Waterfield presents ‘Doomtown’ in New Mexico museum

Doomtown IV Downtown Vegas, 1958 with Mushroom Cloud, 2010 copy

By SARA GIBONEY
UNK Communications

KEARNEY – University of Nebraska at Kearney art professor Doug Waterfield’s exhibit, “Doomtown,” is on display at Los Alamos Historical Museum in New Mexico until March 21.

“Doomtown” explores the paranoia of the atomic 1950s and 60s in America.

“The exhibit is a great fit for the Los Alamos Historical Museum because it shares a significant piece of our history,” said Heather McClenahan, executive director of the Los Alamos Historical Society. “Many people from Los Alamos were involved in the testing program depicted in the paintings and have stories to share about those experiences. It also shows a unique time and place in history and brings those stories to younger audiences who may not have experienced the fear of growing up in the age of Mutually Assured Destruction.”

“Doomtown” features a series of oil and acrylic paintings, and depicts the phenomenon of atomic culture and the intense psychological symbol of the mushroom cloud.

“As a teacher, it occurred to me that the whole idea of atomic testing and the subsequent paranoia of the 1950s and 60s McCarthy era communist investigations was something foreign to many of today’s young folks,” Waterfield said. “Further research enlightened me to a whole movement in American culture to offset the fear of the ‘duck and cover’ way of life by ‘domesticating’ the bomb.”

The exhibit was inspired by the artist’s childhood fascination with monsters. The creatures from monster movies of the 1950s were often the result of man’s carelessness with atomic energy and the testing of atomic bombs, Waterfield said.

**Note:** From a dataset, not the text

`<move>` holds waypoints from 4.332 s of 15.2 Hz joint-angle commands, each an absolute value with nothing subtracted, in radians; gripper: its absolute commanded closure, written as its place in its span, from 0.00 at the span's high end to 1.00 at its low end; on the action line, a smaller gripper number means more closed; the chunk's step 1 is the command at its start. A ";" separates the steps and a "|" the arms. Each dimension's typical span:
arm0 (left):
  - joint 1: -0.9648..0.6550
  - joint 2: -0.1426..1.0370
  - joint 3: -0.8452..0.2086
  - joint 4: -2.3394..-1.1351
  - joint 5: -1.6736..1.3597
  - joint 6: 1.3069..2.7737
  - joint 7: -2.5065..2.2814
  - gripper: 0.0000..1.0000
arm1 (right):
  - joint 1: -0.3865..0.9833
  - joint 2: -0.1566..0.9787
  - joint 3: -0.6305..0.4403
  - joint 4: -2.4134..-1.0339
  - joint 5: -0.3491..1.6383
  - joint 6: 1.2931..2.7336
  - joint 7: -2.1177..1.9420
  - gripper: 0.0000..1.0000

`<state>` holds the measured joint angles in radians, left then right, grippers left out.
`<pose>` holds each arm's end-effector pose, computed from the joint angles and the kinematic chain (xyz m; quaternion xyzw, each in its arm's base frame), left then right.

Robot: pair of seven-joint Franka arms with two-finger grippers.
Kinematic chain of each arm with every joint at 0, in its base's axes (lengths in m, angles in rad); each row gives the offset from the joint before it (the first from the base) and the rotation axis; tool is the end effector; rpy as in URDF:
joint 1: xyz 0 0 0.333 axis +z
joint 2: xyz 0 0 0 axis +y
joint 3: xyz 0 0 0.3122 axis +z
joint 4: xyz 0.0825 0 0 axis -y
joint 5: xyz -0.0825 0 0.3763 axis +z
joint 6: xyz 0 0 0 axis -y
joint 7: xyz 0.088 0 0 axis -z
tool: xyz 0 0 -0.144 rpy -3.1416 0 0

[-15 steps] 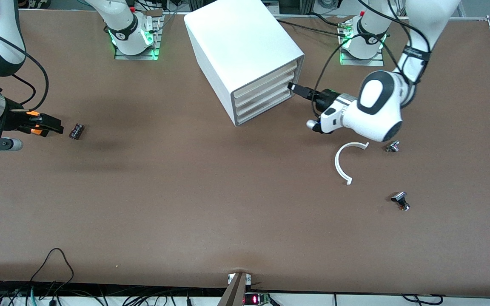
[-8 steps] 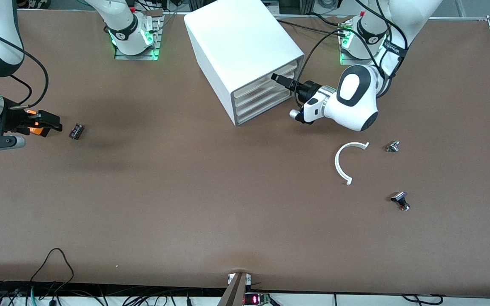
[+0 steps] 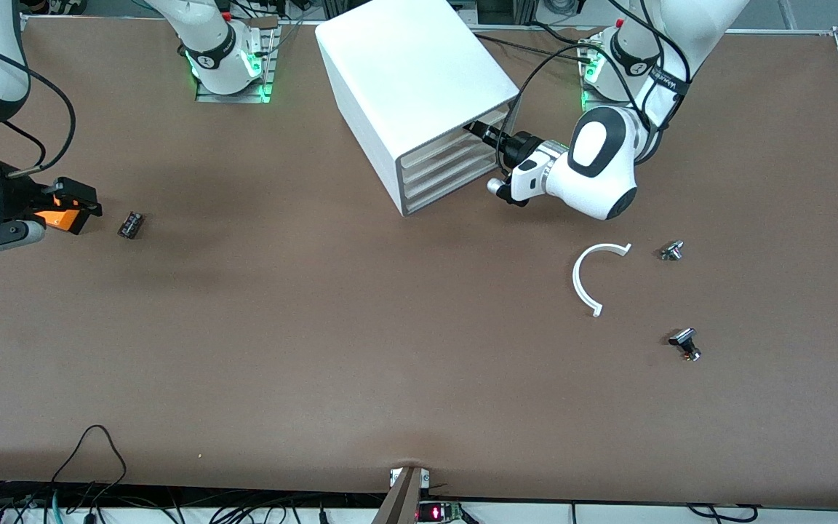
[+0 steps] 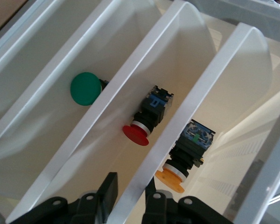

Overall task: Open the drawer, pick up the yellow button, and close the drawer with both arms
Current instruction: 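Grip the drawer handle with the left gripper and pull the drawer open, then lower the right gripper into the drawer while the left gripper withdraws, then grasp the yellow push button with the right gripper and lift it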

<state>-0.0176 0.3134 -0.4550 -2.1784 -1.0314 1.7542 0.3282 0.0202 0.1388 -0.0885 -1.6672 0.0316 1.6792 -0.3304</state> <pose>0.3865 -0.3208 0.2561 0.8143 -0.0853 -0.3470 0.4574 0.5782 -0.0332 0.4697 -0.9898 -0.1278 0.0599 0.0217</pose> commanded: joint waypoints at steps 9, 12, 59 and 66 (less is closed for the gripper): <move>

“I was especially intrigued by the construction of the survival towns – nicknamed ‘Doomtowns’ – that were constructed by the Civil Defense engineers. These were actual towns constructed in the Nevada desert, furnished and complete with vehicles.”

The towns were used to test atomic bombs, and people became increasingly fascinated by the explosions.

“It made monsters, it made people grow to 50 feet tall, or turned them invisible, or made insects grow to the size of a house,” Waterfield said. “It was so outrageous and entertaining, the threatening reality of world annihilation was greatly diminished.

“We had atomic beauty contests, and drank atomic cocktails from the roofs of Las Vegas casinos while watching the fiery mushroom clouds rise in the distance like a harmless fireworks show. This is what ‘Doomtown’ is about – the bomb as compensatory pop culture.”